WHAT TO DO: Output, verbatim and without pictures, the lines from the first line of the listing through the line containing "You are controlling".

DATA EXTRACT:
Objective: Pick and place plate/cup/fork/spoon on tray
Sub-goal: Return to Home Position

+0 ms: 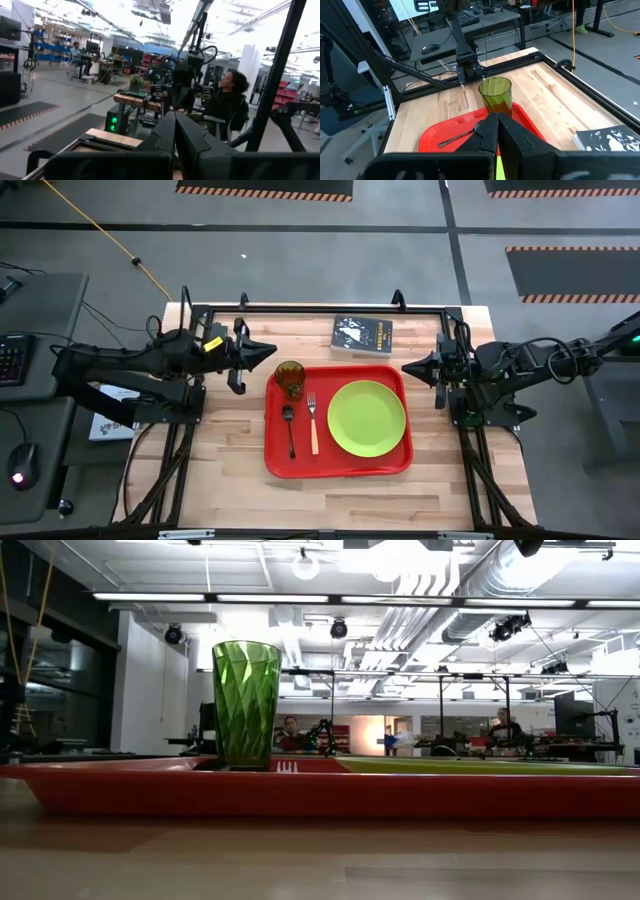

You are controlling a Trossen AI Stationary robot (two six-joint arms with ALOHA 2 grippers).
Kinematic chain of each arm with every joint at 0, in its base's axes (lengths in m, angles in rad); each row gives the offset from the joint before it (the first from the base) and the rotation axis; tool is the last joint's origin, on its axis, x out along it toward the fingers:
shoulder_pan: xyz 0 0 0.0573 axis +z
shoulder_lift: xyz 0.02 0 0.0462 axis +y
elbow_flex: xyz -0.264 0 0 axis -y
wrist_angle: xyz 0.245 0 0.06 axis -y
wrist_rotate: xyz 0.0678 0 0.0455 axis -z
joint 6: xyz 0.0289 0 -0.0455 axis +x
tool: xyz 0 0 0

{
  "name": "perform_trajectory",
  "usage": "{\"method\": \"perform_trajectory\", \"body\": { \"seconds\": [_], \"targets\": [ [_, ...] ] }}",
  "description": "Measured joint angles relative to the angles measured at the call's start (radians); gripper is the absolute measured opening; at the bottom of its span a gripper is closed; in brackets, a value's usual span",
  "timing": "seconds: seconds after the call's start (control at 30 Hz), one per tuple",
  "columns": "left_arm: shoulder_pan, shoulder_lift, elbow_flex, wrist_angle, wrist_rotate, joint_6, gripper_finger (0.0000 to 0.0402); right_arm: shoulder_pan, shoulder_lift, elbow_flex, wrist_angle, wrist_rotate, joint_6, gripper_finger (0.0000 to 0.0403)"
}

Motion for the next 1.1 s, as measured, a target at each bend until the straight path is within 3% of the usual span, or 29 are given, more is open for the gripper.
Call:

RESULT FOR THIS EXERCISE:
Objective: Pick and place plate/cup/fork/spoon on tray
Sub-goal: Return to Home Position

+0 ms: 

You are controlling a Trossen AI Stationary robot (two six-joint arms with ALOHA 2 grippers).

Nothing else is required for this exercise.